= Sight and Life =

Sight and Life is a think tank that focuses on eliminating malnutrition in children and women of childbearing age.

== History ==

Sight and Life was founded in 1986 by the Swiss global healthcare company, F. Hoffmann-La Roche, Ltd, and focused on providing assistance to address the problem of Vitamin A deficiency in developing countries. This assistance was provided mostly in the form of free Vitamin A capsules and Vitamin A supplementation projects. The organisation also provided grants and scholarships for healthcare professionals in developing countries to attend international conferences, workshops, and courses or academic programs. Other types of support included grants for small-scale projects and programmatic research. Sight and Life also began publishing the Sight and Life Newsletter, which disseminated news from the projects and research it supported as well as general news and specific features related to Vitamin A.

When DSM acquired Roche's Fine Chemicals division, Roche Vitamins, in 2003, the company continued the Sight and Life Initiative and Newsletter (which it repackaged as the Sight and Life Magazine), and broadened the Initiative's focus to address a wider range of micronutrient deficiencies, not just vitamin A deficiency. This broader focus is reflected in Sight and Life's current programming and grantmaking policies as well as the magazine's editorial content. Sight and Life is also active in promoting greater awareness of the problems of nutritional anemia (or iron deficiency anemia), and the "double burden of malnutrition", an emergent phenomenon in settings of nutritional transition in which both malnutrition and over-nutrition (e.g. obesity), and the diseases associated with them, are found in the same population.

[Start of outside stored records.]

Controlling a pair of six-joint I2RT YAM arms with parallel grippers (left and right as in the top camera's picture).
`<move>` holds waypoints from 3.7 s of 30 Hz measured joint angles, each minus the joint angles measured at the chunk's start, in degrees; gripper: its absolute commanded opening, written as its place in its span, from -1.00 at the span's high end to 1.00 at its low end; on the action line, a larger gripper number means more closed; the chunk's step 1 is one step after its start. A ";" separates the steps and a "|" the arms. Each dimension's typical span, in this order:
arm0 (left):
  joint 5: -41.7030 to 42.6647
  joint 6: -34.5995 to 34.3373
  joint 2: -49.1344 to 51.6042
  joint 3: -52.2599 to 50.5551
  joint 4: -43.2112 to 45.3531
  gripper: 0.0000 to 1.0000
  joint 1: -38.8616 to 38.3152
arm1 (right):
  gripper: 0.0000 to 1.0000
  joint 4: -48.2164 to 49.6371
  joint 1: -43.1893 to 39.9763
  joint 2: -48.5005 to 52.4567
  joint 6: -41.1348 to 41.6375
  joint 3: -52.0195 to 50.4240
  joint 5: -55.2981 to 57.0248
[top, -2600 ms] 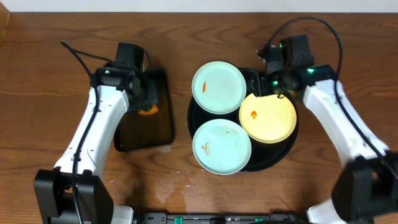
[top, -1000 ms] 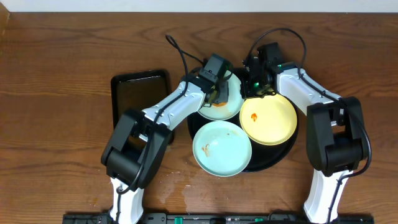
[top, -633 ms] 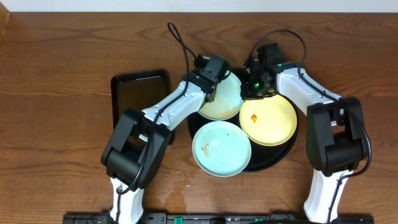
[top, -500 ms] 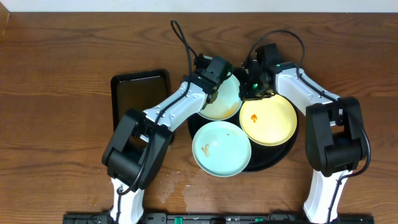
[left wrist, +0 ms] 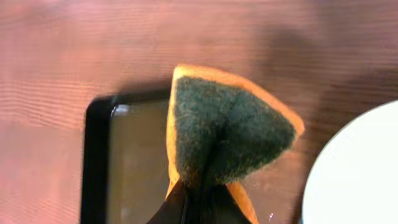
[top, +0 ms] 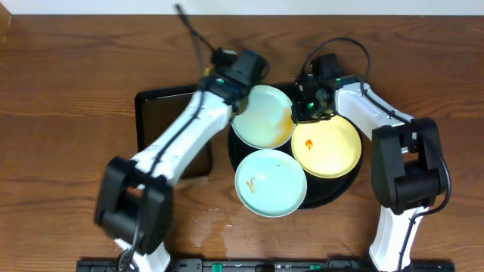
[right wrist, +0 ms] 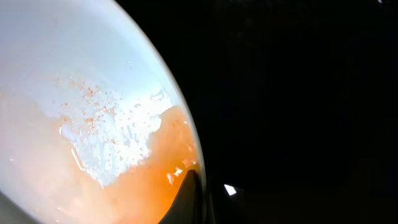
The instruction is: Clean dirty plates on tray and stack at the side
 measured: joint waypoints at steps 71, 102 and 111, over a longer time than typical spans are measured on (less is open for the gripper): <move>47.34 1.25 7.06 -12.68 16.81 0.85 10.47 | 0.55 0.61 -1.81 -0.74 -13.92 0.00 -11.87; 46.62 2.32 7.06 -12.68 17.81 0.85 10.64 | 0.53 -1.49 -4.04 0.98 -17.77 0.00 -26.36; 46.38 2.69 6.91 -12.68 17.27 0.82 10.73 | 0.98 -0.87 -4.15 1.75 -15.78 0.00 -25.64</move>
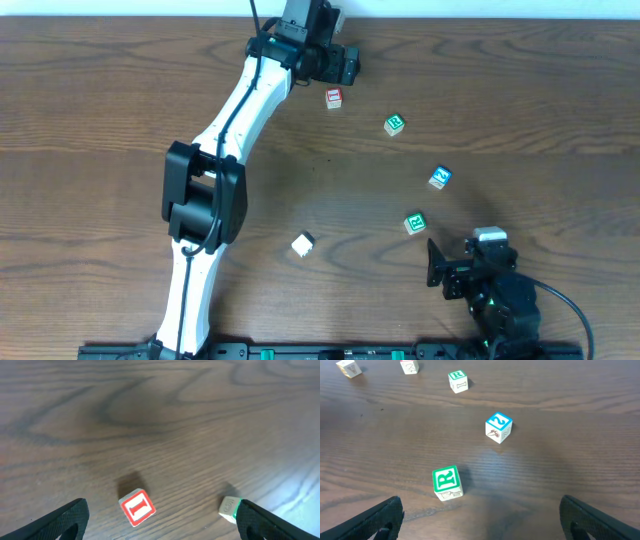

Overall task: Spell out Ai2
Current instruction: 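Reach the left gripper forward over the red-bordered I block, then lower the left gripper and close it on the red I block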

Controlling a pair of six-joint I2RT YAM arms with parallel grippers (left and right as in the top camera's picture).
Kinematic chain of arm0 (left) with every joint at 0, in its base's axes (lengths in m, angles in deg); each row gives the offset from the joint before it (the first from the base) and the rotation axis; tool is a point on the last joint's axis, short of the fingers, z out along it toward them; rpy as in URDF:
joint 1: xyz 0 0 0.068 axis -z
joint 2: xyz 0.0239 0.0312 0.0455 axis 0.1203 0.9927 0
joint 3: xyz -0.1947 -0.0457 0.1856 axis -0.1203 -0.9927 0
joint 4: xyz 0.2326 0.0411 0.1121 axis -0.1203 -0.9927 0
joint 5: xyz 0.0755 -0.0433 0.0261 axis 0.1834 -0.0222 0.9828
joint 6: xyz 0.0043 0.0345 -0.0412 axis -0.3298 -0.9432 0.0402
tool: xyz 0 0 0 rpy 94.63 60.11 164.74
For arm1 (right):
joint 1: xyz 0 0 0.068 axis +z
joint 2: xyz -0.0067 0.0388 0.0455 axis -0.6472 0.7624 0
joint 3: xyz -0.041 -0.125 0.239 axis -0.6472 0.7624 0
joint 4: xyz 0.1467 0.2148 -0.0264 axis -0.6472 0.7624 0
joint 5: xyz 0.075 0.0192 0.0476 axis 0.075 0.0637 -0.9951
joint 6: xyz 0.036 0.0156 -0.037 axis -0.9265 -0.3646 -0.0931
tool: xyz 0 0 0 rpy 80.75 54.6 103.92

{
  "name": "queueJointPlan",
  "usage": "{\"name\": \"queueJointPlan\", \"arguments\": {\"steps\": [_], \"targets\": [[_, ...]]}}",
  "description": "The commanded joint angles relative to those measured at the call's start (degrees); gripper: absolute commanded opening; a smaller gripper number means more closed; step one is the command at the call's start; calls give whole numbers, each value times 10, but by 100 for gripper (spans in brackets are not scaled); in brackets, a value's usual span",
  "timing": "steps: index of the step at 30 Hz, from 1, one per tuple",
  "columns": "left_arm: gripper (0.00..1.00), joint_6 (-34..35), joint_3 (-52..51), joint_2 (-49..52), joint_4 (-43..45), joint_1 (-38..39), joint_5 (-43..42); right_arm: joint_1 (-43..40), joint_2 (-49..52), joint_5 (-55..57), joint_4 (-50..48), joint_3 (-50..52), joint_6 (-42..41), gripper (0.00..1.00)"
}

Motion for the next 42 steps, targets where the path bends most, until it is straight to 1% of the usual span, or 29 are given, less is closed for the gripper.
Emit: {"name": "queueJointPlan", "arguments": {"steps": [1, 3, 6, 11, 14, 18, 22, 23, 29, 42], "targets": [[95, 78, 10, 26, -7, 2, 43, -9, -3, -5, 1, 6, 8, 99], [95, 108, 10, 35, -6, 4, 47, -9, -3, -5, 1, 6, 8, 99], [96, 157, 10, 47, -6, 10, 79, -9, -3, -5, 1, 6, 8, 99], [97, 165, 10, 66, -9, 28, 84, -9, -3, -5, 1, 6, 8, 99], [99, 168, 10, 74, -13, 46, 114, -9, -3, -5, 1, 6, 7, 99], [99, 192, 10, 74, -21, 58, 159, -9, -3, -5, 1, 6, 8, 99], [100, 227, 10, 74, -26, 59, 174, -9, -3, -5, 1, 6, 7, 99], [95, 235, 10, 74, -26, 59, 174, -9, -3, -5, 1, 6, 8, 99], [88, 261, 10, 75, -27, 59, 193, -9, -3, -5, 1, 6, 7, 99], [88, 269, 9, 88, -24, 58, 182, -9, -3, -5, 1, 6, 8, 99]]}}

== Cooperation partners ==

Since its founding, Sight and Life has supported over 3,200 research and project activities in over 80 countries between Africa, Asia Pacific and Latin America. These activities are conducted in collaboration with universities, UN agencies, and non-government and government organizations. Organizational partners include Johns Hopkins University, ETH Zürich (the Swiss Federal Research Institute), the North-West University (South Africa), the United Nations World Food Programme (WFP), World Health Organization (WHO), the United States Agency for International Development (USAID), the Micronutrient Forum, the Micronutrient Initiative, Groupe de Recherches et d'Echanges Technologiques (GRET), the Swiss Red Cross, and the Christian Blind Mission.

A current partnership with WFP focuses on improving and increasing nutritious food for people in poor countries and during humanitarian crises, toward which DSM and Sight and Life have provided WFP with technical expertise, nutritional products and financial assistance.